• Exercise requirements: Reproduce verbatim, line by line, everything from the line containing "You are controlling" to the last line of the listing below; add nothing.

◆ ◆ ◆ ◆ ◆

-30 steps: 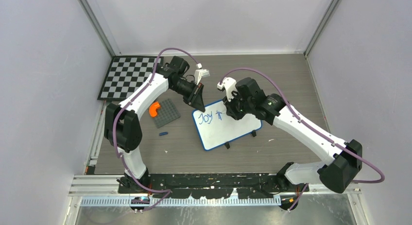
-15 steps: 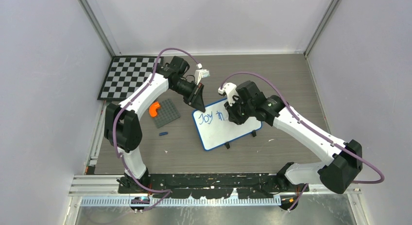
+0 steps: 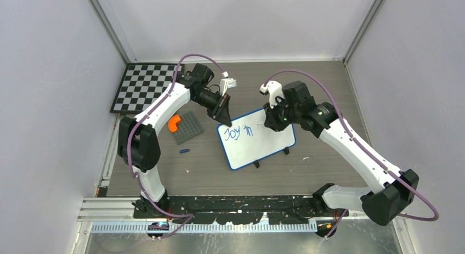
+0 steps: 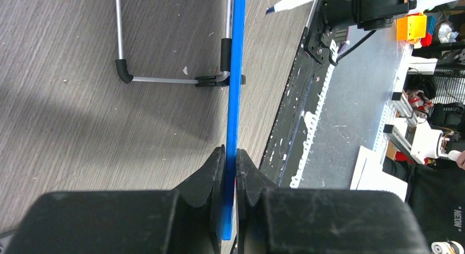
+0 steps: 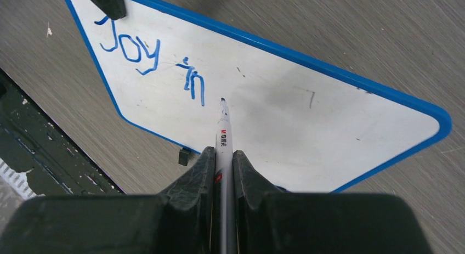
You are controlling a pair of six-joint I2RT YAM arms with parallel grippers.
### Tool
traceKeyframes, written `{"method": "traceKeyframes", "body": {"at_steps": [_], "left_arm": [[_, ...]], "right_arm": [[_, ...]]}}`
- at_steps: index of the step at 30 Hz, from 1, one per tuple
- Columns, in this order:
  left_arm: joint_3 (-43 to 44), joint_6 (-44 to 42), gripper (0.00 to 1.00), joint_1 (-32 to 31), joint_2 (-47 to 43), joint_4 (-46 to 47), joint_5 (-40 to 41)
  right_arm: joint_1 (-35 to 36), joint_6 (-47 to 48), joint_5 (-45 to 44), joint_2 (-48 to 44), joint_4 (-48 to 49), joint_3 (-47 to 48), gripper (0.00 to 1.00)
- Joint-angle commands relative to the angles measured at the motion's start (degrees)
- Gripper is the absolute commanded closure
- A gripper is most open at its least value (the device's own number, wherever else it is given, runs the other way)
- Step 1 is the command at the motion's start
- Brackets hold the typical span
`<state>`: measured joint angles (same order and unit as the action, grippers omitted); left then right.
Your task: Write a sentence on the whiteboard
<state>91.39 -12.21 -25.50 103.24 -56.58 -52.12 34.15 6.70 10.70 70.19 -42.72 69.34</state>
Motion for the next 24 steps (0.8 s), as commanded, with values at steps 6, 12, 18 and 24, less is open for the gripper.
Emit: {"method": "traceKeyframes", "body": {"at_steps": [6, 12, 18, 24], "left_arm": [[-0.72, -0.98, 1.0, -1.49, -0.06, -0.93, 1.49], [-0.86, -0.83, 1.0, -1.52, -0.14, -0.65, 1.41], [-0.92, -0.65, 1.0, -1.57, 0.03, -0.42, 1.36], [-1.04, -0.39, 1.0, -1.63, 0.12, -0.29, 1.14]], "right_arm": [[-4.21, -2.72, 6.72, -3.88, -0.88, 0.93, 1.0], [-4.64, -3.8, 6.12, -4.35, 1.89, -1.8, 1.0], [-4.24, -4.2, 4.94, -2.92, 3.75, -1.87, 1.0], [-2.57, -2.75, 1.31, -1.26, 4.3, -1.92, 1.0]]}}
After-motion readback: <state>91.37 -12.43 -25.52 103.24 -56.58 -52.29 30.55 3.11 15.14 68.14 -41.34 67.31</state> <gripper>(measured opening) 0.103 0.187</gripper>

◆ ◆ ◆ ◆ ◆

• Output for this exercise:
You are controlling a pair of six-joint I2RT YAM arms with parallel grippers.
### Tool
traceKeyframes, written `{"method": "traceKeyframes", "body": {"at_steps": [_], "left_arm": [[_, ...]], "right_arm": [[_, ...]]}}`
- at_steps: index of the step at 30 Hz, from 1, one per tuple
- Columns, in this order:
  left_arm: joint_3 (-43 to 44), joint_6 (-44 to 42), gripper (0.00 to 1.00), joint_1 (-32 to 31), joint_2 (-47 to 43), joint_4 (-46 to 47), joint_5 (-40 to 41)
  right_arm: joint_1 (-35 to 36), joint_6 (-47 to 48), joint_5 (-45 to 44), joint_2 (-48 to 44), joint_4 (-48 to 49), joint_3 (-47 to 48), gripper (0.00 to 1.00)
- Joint-angle commands relative to the angles measured at the motion's start (degrees)
- Gripper is the absolute commanded closure
- A gripper is most open at its least value (the device's own number, wherever else it is given, runs the other way)
- Step 1 is the command at the motion's start
- Brackets hold the typical span
`<state>`: measured joint angles (same order and unit as the action, grippers omitted); left then right.
Your task: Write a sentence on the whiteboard
<state>91.39 -12.21 -25.50 103.24 -56.58 -52.12 34.15 6.70 10.70 70.19 -42.72 69.34</state>
Motion for the next 24 steps (0.8 s), as commanded, with values at steps 6, 12, 18 and 24, less is open for the gripper.
Emit: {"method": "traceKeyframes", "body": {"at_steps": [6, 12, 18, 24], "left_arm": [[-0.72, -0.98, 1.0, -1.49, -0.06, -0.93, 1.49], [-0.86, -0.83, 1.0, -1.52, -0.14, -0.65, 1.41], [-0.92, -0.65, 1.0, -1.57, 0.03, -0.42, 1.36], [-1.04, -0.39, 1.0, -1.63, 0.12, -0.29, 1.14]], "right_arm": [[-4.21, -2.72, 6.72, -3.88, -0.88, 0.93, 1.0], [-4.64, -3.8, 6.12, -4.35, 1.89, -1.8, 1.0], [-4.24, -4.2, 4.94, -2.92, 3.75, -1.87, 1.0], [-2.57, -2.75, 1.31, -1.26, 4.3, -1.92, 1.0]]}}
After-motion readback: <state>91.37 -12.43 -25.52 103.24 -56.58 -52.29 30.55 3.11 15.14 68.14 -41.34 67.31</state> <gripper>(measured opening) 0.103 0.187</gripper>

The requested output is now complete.